Première publication dans Travaux de l'Institut d'Études ibériques et latino-américaine de Strasbourg, vols. XIII-XIV, 1973-1974, p. 3-10.
Il faut distinguer la sociologie littéraire de la sociologie de la littérature. Cette dernière, orientée essentiellement vers une étude empirique, est une sous-discipline de la sociologie et ressortit à ses méthodes. La sociologie littéraire, par contre, est une méthode de la science de la littérature. Nous la définissons comme science historico-sociologique de la littérature. Son postulat fondamental est que toute sociologie littéraire doit procéder historiquement et que toute histoire de la littérature doit procéder sociologiquement. La méthode imposée ici sera la dialectique impliquée par ce postulat.
Ce n'est que sous la forme d'une sociologie littéraire ainsi entendue que la science de la littérature peut constituer un apport substantiel à une herméneutique matérialiste. Elle ne le peut que :
a) si son indispensable disposition à la critique idéologique ne se fige pas en dogmatisme ;
b) si elle se défait de sa crainte devant les textes ;
c) si elle ne se refuse pas à envisager la dimension esthétique de l'œuvre.
« Ce qu'il y a de véritablement social dans la littérature, c'est la forme ». Ce mot du jeune Lukács affirme la dépendance de ce qui authentifie en dernière instance l'art en tant que tel à l'égard de ce dont il est le plus éloigné, c'est-à -dire de l'élaboration artistique à l'égard de la base. Il faut qu'il soit bien clair que, si nous acceptons la conception de Lukács (la forme, en tant que « reflet » le plus abstrait, la création artistique, douée du pouvoir d'agir sur des consciences qui elles-mêmes sont susceptibles de modifier la réalité), la forme ne constitue que le maillon final d'une chaîne inextricable de médiations, laquelle, dans une étude idéale de la littérature devrait être démêlée et analysée pour chaque phénomène particulier.

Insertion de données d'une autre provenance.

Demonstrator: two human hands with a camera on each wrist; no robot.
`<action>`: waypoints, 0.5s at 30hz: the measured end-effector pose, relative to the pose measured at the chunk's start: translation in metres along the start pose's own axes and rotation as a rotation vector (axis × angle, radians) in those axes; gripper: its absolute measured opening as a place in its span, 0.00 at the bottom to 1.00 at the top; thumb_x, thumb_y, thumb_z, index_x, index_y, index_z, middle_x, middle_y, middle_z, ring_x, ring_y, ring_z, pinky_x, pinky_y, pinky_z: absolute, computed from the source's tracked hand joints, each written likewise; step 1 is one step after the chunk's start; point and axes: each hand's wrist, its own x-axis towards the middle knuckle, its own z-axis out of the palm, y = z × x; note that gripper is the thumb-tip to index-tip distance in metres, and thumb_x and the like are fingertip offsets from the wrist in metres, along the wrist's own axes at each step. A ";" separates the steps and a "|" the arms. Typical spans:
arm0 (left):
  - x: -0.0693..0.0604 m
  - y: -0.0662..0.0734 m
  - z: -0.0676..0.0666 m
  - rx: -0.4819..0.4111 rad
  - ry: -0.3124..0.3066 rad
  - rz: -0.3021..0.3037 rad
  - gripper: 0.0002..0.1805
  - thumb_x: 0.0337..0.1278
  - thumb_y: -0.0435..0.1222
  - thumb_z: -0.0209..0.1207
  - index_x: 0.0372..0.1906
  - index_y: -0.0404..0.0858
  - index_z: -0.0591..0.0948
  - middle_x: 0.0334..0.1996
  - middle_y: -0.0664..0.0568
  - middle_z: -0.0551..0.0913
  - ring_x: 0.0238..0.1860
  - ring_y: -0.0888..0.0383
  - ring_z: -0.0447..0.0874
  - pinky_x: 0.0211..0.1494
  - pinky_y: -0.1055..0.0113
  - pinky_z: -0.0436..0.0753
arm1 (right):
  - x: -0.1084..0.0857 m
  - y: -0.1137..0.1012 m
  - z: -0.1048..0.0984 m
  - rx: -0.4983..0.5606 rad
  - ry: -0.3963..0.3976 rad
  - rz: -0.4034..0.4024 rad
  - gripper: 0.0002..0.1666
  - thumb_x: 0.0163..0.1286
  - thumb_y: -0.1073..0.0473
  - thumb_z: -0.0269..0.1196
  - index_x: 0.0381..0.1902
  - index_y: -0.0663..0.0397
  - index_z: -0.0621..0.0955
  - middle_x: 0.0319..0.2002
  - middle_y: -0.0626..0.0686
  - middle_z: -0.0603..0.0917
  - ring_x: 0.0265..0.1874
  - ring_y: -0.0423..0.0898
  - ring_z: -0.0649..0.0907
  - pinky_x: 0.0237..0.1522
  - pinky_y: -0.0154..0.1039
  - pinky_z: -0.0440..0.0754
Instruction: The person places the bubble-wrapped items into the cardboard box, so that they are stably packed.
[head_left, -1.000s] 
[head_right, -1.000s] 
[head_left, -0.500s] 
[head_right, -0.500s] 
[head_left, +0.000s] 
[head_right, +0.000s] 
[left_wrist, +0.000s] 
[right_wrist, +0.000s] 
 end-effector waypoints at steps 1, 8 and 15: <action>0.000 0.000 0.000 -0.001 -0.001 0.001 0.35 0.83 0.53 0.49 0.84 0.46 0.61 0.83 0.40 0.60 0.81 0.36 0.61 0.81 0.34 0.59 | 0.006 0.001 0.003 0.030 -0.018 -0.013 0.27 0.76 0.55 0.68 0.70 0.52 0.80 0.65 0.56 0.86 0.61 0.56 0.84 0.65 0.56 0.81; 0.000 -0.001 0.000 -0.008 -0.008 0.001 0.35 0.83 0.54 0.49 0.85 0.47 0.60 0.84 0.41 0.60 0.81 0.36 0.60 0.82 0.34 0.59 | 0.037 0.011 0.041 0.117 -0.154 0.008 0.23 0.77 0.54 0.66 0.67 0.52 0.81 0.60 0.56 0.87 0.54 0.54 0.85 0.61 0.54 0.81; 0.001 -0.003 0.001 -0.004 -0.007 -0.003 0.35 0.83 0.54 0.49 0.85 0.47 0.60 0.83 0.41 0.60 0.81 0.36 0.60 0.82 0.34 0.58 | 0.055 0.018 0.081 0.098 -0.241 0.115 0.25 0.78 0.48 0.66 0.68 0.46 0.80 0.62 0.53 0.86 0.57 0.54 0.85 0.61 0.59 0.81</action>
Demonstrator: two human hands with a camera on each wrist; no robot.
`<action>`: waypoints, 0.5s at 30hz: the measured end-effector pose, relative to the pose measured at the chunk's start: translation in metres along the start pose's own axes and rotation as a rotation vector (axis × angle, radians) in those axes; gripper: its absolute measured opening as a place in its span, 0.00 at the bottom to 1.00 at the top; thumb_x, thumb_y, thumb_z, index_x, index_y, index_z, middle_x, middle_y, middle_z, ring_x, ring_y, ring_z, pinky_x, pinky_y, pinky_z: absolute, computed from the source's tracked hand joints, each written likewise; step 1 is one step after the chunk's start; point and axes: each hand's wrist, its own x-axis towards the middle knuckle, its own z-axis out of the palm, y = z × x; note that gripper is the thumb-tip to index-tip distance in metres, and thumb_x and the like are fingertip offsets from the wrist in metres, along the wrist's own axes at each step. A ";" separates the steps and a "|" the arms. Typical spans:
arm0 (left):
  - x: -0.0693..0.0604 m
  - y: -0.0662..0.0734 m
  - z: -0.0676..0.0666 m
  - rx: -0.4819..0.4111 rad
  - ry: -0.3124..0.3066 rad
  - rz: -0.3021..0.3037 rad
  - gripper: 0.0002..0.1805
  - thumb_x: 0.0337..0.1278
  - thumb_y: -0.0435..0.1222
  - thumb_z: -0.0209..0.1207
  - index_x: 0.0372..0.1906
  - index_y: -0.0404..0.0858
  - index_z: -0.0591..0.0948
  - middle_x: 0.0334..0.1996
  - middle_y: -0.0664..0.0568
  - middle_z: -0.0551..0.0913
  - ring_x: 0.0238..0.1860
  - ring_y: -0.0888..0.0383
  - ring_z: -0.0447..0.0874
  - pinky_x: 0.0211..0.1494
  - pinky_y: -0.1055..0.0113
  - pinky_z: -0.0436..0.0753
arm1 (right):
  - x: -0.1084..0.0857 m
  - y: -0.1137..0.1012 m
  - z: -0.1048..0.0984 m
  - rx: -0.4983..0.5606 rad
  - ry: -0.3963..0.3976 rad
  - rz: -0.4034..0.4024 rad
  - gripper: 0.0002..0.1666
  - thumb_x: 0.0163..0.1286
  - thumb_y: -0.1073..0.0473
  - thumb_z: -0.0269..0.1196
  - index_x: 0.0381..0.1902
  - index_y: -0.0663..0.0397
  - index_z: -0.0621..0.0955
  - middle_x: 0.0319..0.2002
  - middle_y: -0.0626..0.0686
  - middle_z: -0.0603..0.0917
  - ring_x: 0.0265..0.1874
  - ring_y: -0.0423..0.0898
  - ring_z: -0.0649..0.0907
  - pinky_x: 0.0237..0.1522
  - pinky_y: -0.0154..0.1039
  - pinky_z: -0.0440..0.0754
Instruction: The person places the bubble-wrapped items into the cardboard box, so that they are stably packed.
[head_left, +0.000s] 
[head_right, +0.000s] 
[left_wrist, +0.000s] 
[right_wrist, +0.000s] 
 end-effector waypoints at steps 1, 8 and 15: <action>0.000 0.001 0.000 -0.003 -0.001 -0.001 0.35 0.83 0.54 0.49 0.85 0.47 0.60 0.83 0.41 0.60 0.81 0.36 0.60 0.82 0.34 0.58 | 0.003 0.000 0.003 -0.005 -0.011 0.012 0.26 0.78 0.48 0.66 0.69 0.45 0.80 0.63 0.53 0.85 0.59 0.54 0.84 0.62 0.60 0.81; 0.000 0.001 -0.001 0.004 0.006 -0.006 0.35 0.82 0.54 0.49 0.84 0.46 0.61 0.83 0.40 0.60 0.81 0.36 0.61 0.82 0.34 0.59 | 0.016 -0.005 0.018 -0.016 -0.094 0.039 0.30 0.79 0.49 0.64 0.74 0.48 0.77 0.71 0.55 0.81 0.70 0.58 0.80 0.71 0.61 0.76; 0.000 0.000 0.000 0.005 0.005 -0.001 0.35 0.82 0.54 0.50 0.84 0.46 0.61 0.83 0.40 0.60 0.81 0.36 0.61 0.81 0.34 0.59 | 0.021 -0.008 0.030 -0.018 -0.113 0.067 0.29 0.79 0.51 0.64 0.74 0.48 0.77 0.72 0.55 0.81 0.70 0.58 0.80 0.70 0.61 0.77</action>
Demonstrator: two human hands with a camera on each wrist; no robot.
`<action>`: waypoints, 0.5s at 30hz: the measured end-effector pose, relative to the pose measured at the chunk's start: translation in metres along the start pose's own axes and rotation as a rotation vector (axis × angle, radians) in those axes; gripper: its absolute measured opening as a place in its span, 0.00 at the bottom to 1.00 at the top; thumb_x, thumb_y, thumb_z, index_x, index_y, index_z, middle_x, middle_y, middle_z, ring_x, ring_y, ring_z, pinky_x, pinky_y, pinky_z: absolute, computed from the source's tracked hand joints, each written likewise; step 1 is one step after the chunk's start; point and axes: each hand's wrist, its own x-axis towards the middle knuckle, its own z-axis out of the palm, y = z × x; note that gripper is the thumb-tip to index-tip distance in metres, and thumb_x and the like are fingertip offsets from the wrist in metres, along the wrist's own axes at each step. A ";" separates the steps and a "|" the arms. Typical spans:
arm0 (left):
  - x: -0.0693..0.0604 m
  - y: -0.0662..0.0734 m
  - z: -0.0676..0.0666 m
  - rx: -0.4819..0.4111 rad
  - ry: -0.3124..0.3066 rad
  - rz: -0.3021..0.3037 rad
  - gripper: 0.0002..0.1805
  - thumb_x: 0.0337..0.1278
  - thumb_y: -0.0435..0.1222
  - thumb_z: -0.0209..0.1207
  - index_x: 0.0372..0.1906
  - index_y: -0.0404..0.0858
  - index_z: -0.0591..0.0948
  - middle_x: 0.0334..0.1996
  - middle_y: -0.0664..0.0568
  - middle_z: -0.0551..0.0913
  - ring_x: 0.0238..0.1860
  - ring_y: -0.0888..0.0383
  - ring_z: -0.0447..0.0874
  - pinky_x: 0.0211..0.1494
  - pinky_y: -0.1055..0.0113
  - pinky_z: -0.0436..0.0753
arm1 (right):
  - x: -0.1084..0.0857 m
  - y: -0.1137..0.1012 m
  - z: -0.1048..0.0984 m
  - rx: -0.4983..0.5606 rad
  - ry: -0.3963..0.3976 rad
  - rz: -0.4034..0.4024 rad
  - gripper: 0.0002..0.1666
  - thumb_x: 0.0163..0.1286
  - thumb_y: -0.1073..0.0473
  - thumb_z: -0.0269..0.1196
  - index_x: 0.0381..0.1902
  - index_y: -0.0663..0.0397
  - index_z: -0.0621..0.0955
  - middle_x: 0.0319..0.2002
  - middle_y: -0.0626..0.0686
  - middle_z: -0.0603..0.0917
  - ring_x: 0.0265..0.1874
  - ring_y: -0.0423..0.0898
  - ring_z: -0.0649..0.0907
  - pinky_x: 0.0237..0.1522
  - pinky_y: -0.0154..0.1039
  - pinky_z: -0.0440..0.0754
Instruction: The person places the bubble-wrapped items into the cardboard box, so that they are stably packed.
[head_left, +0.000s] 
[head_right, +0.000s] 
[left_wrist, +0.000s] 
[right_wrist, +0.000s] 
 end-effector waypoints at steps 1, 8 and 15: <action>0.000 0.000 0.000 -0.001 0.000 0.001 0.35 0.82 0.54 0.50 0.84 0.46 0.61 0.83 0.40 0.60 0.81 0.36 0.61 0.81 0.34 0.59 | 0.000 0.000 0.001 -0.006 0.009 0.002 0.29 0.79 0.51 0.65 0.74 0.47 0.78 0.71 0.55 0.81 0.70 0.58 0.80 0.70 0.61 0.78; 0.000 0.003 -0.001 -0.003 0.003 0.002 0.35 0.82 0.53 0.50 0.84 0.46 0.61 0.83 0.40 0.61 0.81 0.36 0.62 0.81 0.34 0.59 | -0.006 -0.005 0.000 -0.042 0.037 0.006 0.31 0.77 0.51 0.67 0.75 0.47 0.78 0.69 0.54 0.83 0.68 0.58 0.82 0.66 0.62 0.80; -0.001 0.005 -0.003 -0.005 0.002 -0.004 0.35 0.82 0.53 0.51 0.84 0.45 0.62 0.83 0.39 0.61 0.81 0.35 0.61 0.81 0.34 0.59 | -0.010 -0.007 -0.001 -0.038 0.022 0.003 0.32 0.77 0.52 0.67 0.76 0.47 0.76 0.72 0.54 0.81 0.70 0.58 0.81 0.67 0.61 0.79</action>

Il faut qu'il soit bien clair également que si la base se présente à l'artiste sous une forme déjà multiplement médiatisée, elle est néanmoins déterminante, en « dernière instance » (Engels) à travers ces médiations, pour méconnaissable qu'elle soit devenue.
Il faut ici expliciter la conception que Theodor W. Adorno a définie, dans sa critique des interprétations de Baudelaire par W. Benjamin. Selon lui le rapport entre l'infrastructure et la superstructure spécifiquement artistique ne peut s'établir qu'à travers la médiation par le « processus total ».
Pour cerner ce processus total, qui englobe toute la diversité des phénomènes sociaux, analysables empiriquement, et des phénomènes spirituels, et pour utiliser la structure de ce processus comme un instrument herméneutique, c'est-à -dire pour fonder une esthétique sur la sociologie littéraire, il faut repérer dans les œuvres elles-mêmes ces couches de la superstructure qui constituent la médiation entre la base et la forme artistique.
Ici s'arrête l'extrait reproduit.